Eu sabia que tinha algo errado. Eu sabia com quem tinha algo errado. Minha Renesmee. E eu sabia que ela precisava de mim. Qual o seu problema, Jacob? Pensei comigo mesmo. Eu sabia desde que Ness saiu por aquela porta que algo iria acontecer. Que a qualquer momento, algo muito ruim iria se revelar. E isso se confirmou, logo que comecei a ouvir vozes em minha cabeça. Mas não eram “vozes” simplesmente. Era a voz de minha pequena.
Jake, me salve.
Jake, preciso de você agora.
Ela gritou em meio aos pedidos. E por alguma razão, eu sabia que ela estava fazendo isso conscientemente. Como se mesmo não dando certo, ela ia tentar qualquer coisa pra conseguir ajuda. E por meio de pensamentos desesperados, em meio a gritos, ela ficou me chamando. Mentalizando que eu poderia ouvi-la. E por alguma incrível conexão, eu a estava ouvindo.
Eu estou...
Antes que eu pudesse ouvir o resto da frase, Seth entrou na oficina, e na hora que me viu quase caindo aos pés do balcão, veio correndo me segurando.
– Meu Deus, Jacob! O que aconteceu? – Ele me segurou, e me acompanhou, percebendo que eu estava tentando sair da oficina.
– Seth, chame os Cullen... – Falei com dificuldade. – Se transforme, e corra até lá...
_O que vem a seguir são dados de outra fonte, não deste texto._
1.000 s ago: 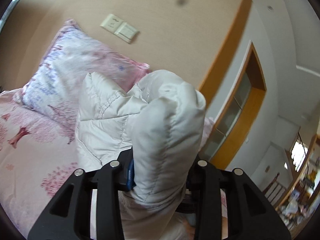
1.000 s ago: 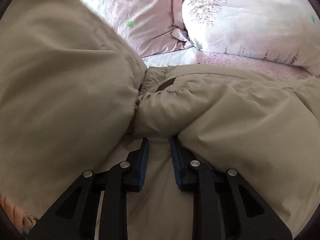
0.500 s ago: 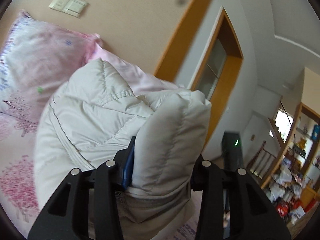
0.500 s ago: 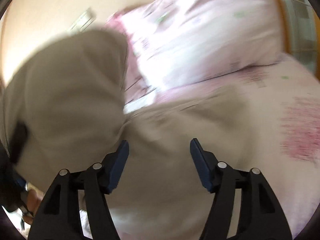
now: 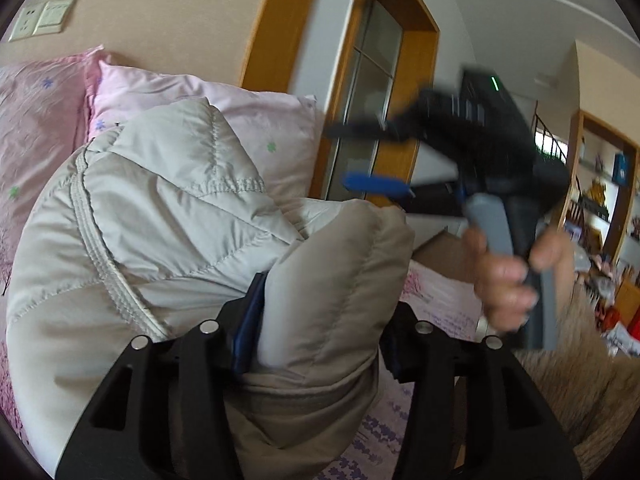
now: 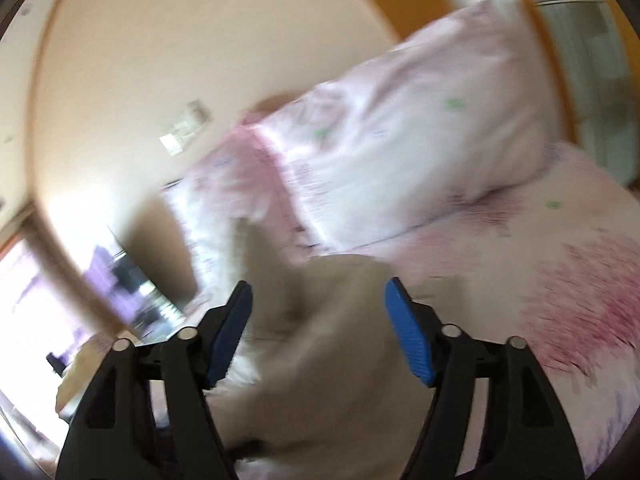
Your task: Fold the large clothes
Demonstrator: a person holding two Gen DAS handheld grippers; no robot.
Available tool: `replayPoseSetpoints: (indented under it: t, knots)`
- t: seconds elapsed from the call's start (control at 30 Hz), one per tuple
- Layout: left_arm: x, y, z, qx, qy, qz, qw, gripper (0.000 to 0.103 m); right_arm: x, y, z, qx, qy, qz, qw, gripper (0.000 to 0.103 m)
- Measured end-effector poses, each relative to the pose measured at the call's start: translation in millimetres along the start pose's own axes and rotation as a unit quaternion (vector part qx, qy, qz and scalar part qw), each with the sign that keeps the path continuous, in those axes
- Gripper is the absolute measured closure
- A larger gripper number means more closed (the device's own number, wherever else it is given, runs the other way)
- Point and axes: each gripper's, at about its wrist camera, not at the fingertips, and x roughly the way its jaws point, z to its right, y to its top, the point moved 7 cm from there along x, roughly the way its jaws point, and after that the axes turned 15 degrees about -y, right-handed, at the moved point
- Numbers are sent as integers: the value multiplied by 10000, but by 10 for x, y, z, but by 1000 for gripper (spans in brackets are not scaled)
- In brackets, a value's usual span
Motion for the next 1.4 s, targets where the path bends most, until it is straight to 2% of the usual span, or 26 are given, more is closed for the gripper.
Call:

– Mas... O que está acontecendo? – Ele perguntou desesperado.
– Quando eu me transformar, te conto... Quando já estiver com os Cullen, chame os outros... – Pedi me apoiando em seu braço, e no balcão, seguindo até a porta da oficina.
– Não, Jake. Preciso te ajudar e....
– Seth, se quer me ajudar, preciso que chame eles. – Falei firme, olhando nos olhos do meu irmão caçula de consideração. Seth me olhou meio receoso, e assentiu. Agradeci com o olhar, e ele me ajudou a chegar pra fora da oficina. Já estava escuro. Senti um aperto no coração.
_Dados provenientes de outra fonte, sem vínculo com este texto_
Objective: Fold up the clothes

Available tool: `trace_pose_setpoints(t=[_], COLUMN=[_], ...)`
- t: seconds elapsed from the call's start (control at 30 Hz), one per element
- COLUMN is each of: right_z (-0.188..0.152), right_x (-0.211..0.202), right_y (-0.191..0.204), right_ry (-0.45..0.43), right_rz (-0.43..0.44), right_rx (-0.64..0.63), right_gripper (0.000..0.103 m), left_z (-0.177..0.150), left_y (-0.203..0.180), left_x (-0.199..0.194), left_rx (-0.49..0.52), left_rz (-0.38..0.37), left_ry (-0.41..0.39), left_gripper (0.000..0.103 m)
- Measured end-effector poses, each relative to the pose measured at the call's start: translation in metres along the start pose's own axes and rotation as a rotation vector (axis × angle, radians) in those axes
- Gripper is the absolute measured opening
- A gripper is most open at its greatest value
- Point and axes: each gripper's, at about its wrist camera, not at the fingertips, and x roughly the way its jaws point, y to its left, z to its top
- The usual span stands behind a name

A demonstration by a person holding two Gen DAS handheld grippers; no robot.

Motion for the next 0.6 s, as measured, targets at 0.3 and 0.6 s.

– Vai ficar bem? – Seth perguntou receoso.
– Vou Seth, agora vai! – Mandei sem paciência. Ele assentiu, e correu, se transformando.
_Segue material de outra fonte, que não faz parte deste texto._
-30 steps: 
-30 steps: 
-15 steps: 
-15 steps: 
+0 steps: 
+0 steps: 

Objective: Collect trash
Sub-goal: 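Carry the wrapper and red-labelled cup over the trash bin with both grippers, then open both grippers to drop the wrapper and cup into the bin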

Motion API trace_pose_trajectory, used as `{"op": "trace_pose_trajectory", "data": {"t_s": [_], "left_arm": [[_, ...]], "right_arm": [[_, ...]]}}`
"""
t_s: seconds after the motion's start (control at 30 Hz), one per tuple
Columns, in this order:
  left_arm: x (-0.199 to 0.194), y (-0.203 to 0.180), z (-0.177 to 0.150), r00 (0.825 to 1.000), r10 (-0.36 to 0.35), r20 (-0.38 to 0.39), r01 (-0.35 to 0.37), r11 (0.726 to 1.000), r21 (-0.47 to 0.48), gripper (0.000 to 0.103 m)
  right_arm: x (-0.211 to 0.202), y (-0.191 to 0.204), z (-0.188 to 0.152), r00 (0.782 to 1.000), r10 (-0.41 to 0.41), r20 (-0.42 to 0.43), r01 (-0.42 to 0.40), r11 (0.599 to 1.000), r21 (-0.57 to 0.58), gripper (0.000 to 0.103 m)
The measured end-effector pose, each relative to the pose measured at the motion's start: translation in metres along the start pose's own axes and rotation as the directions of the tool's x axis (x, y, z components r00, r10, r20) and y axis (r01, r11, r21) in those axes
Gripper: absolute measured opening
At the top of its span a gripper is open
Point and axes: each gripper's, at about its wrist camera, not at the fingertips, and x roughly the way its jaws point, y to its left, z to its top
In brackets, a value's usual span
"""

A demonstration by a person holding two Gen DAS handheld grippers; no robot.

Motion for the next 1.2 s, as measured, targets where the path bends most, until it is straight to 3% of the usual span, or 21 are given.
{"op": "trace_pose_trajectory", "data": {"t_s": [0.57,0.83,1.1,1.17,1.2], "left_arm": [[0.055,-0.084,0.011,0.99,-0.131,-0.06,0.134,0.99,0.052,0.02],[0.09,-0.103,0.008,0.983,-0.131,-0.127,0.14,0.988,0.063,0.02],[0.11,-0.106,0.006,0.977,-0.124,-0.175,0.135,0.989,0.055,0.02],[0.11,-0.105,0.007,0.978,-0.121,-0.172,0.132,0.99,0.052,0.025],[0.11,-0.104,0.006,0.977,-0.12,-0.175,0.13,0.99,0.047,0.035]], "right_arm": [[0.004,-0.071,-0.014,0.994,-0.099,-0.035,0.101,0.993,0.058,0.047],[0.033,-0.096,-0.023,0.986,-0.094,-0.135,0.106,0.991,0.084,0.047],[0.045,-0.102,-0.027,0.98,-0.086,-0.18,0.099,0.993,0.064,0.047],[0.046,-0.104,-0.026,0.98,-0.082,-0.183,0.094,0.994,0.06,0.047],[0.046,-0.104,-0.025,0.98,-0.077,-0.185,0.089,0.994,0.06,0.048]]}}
Puxei todo o ar que podia, para conseguir me manter em pé. Observei ao redor, e fiquei esperando qualquer pensamento dela, afinal, não estava sentindo nenhum cheiro diferente. E isso era o mais estranho. Fechei os olhos, e me concentrei. Cerrei os punhos. Não ia deixar aquela dor no peito me dominar. Aquela dor, eu iria transformar em raiva. Em força para defender meu amor.
Jake... Nahuel está aqui.
Abri os olhos, me transformando. A raiva tinha me subido a cabeça, e agora eu sabia exatamente onde ir. Nessie não tinha me falado, mas minha intuição e a vontade de salvar meu amor, me dominaram. E eu corria sem parar, adentrando a floresta.
Jacob, eu te amo.
E aquele foi o último pensamento que ouvi de minha pequena.